What you will do:
From the entries below, extract every line that includes the word "robot".

Top of Exercise materials

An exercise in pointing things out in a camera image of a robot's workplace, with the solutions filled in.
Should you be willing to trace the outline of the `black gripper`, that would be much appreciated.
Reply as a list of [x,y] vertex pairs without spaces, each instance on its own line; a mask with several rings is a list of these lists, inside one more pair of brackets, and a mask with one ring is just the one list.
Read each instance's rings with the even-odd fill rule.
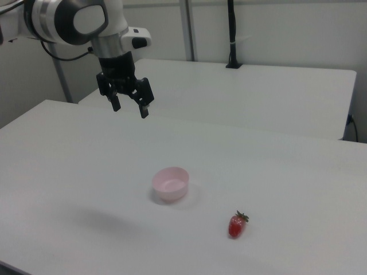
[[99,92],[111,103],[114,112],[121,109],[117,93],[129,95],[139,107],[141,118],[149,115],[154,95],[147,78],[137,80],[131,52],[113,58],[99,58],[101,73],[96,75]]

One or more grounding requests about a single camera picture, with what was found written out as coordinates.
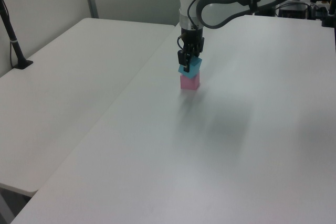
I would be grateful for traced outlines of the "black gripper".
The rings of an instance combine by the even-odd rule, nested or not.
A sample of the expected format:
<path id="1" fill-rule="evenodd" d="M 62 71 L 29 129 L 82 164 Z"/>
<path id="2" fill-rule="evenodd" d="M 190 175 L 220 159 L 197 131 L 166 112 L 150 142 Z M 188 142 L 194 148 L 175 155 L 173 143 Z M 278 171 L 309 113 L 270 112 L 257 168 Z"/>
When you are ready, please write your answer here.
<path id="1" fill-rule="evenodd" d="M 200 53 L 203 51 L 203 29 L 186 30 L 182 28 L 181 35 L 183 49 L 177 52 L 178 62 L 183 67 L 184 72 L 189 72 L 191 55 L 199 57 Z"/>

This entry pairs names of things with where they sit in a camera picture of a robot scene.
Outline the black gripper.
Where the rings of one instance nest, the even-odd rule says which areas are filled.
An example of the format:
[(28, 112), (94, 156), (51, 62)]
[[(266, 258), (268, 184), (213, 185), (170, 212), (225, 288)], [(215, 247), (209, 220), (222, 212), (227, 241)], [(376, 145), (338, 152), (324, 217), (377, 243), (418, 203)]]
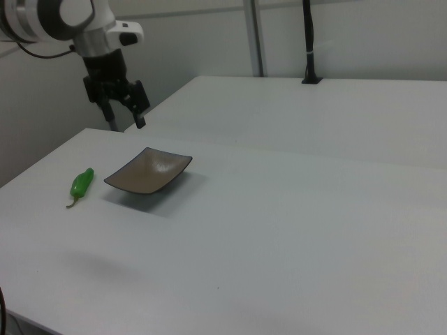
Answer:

Bottom of Exercise materials

Task solution:
An exercise in pointing things out in a camera image of a robot's workplace, with the solutions filled in.
This entry pairs names of things with where they sit in a camera picture of a robot scene.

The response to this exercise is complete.